I should be careful, though: that'll be me in November.

02 April 2009

Editorials

NB: This post technically was begun last week. Busy-ness really takes away from productivity, doesn't it?

A "Two Cents" piece from page AA4 of Friday's Tribune:

"Zeke N. needs to get a life"
'Just calling because every time I see Zeke N. in the paper, it's a negative report about the paper. It's amazing that he's always in the paper. He needs to get a life.'
-This amuses me mostly because it's so incredibly true, I can hardly take it. Zeke N. invades every editorial page that he possibly can. I don't mind participation, but when the only things you have to say are the same things every day.....And then you have the person who notices that Zeke is calling in or commenting every day. Hm.

The first paragraph from the front page of the Adventure section, page AA1:

"Rocky Mountain National Park is once again temporarily closing the Lumpy Ridge and Sheep Mountain areas to protect raptor nesting sites."
-Did you know that raptors are birds (cue the giggles)? Because I didn't know that, I had to look it up. Here I was, having flashbacks of Jurassic Park, and all they were talking about were birds of prey. Actually, I'm just a tad bit disappointed. I was hoping for dinosaurs.

A random thing about editing that really bothers me: Not using the last comma in lists of things.
For example:
"But Pinnacol, business groups and lawmakers are still at odds..."
"We should stick to the facts instead of using empty rhetoric that punishes people working, fighting and sacrificing for our country..."
I always feel like I have to say the last two things in the list super fast; which is why, when I write on my own, I always insert the comma. I like to breathe, you know? Get some air in my lungs (or in the lungs of my readers) before jumping to the next line of business.

Story from the Associated Press:
"President Barack Obama asked Congress on Thursday for $83.4 billion for US military and diplomatic operations in Iraq and Afghanistan, pressing for special troop funding that he opposed two years ago when he was a senator and George W. Bush was president."
-This makes me think about all of the complaining and finger pointing that goes on when politicians in control seem to suddenly change their opinions or votes on certain issues. I wonder how many people are furious that Obama changed his vote in this case? I mean, that is a rather large chunk of money, right? Of course it is. But one thing that people don't often realize: We change, things change. Guess our president is voting for change!

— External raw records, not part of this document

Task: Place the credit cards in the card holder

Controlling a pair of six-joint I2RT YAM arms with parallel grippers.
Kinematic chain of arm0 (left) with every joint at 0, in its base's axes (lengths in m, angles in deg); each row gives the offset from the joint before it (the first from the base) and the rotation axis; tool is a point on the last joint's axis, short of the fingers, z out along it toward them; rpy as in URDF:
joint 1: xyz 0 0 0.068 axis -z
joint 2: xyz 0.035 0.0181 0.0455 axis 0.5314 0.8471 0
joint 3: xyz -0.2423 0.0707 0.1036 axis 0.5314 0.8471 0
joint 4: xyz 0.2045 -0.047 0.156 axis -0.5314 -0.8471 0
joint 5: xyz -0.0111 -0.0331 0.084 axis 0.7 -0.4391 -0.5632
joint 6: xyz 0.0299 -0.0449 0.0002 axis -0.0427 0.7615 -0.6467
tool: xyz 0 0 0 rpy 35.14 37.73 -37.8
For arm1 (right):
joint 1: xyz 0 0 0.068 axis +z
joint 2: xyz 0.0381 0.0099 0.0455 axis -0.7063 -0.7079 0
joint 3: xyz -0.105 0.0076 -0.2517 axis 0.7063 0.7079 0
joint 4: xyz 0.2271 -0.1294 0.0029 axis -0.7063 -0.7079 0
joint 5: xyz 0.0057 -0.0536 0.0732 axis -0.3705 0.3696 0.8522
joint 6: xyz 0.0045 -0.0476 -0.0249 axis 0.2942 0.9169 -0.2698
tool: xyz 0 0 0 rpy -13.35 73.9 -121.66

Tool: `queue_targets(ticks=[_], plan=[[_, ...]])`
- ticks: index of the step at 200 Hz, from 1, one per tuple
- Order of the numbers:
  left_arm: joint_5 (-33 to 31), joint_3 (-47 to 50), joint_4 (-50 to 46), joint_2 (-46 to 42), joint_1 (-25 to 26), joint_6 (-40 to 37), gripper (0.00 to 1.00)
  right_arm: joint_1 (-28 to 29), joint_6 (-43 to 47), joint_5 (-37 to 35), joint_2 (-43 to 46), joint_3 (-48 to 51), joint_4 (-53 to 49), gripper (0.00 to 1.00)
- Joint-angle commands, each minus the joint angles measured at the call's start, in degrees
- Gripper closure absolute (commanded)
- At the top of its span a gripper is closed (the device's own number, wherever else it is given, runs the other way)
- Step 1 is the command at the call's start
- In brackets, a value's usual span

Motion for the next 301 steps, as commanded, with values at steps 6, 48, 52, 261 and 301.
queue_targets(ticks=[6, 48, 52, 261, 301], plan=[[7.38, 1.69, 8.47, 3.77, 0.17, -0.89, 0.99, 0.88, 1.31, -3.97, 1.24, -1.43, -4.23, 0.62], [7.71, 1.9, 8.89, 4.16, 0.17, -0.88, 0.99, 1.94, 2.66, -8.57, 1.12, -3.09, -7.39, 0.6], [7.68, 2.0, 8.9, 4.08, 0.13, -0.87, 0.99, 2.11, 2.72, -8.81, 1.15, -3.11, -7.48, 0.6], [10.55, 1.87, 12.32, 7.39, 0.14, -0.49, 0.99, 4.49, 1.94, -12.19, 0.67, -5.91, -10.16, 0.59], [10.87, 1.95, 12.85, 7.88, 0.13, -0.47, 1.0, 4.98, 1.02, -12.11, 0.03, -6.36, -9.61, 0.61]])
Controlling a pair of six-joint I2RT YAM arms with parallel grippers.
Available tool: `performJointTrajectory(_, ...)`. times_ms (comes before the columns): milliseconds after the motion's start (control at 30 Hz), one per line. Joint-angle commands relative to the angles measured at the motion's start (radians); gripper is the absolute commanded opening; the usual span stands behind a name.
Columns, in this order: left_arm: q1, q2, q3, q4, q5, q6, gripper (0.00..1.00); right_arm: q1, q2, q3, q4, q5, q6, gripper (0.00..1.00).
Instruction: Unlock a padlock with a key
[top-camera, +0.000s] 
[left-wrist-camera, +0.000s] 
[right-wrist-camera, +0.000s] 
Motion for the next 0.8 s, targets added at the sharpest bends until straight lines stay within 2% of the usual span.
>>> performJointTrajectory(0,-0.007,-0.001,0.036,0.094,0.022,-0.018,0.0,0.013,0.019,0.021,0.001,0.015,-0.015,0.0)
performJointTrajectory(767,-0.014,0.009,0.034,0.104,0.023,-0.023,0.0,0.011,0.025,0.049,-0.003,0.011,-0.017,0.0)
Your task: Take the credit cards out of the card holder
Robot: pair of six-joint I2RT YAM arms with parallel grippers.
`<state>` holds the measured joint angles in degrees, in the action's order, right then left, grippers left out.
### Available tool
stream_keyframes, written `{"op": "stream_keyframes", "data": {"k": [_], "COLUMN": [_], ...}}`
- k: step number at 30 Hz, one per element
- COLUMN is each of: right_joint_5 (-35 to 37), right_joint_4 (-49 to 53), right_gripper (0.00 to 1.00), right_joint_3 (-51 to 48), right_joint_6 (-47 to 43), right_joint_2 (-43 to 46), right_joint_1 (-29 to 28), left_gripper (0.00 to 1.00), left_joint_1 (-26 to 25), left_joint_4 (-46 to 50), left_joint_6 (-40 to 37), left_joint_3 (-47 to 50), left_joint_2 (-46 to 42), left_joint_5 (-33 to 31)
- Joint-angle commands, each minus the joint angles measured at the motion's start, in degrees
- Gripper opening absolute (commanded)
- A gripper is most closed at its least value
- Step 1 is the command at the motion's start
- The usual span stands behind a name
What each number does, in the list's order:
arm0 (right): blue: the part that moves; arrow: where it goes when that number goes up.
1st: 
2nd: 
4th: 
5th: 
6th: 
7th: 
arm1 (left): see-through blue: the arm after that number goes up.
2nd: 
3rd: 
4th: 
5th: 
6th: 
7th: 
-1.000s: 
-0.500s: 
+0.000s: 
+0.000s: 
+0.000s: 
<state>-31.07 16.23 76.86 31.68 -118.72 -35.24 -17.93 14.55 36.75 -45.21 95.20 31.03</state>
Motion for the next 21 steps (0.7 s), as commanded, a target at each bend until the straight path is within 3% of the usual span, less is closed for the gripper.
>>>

And my all-time favorite comment of the day (which comes from a long line of comments on an article about an article concerning using racial adjectives in stories):
"Instead of mentioning the emotionally charged "Robbed" or age, race, height or weight for fear of offending someone we'll abandon our job of reporting the FACTS (race, age, height, weight) of an incident and simply be happy that our advertisers and readers aren't offended.
And newspapers wonder why bloggers are the new media.....at least they call it like they see it.
"
-Oh, good. The bloggers are calling it like they see it. Whew. I was starting to wonder when I was going to get to hear about all of that. And this is coming from a person who enjoys reading blogs. Who enjoys writing blogs. Who doesn't seem to care that very few people see her blog. Yet one must wonder: Is what the bloggers see really so different from what a paid journalist sees? Sure it is. Paid journalists can get their news organizations to fly them to Iraq to do in-depth stories (although if you ask me, the whole "in-depth" thing in that issue is a GIANT question mark of uncertainty), while surrounded by tanks and machine guns.
Not exactly where everyone wants to be, but it gets you the story. If I were going to be a reporter, I would want to be at the front lines of everything, not sitting behind my computer commenting about articles from the New York Times. At least, I like to think I could be brave enough to be that proactive about being unbiased.
Next thing you know, we'll have to start paying to view blogs, what with this monstrous ego I sense growing over the Web.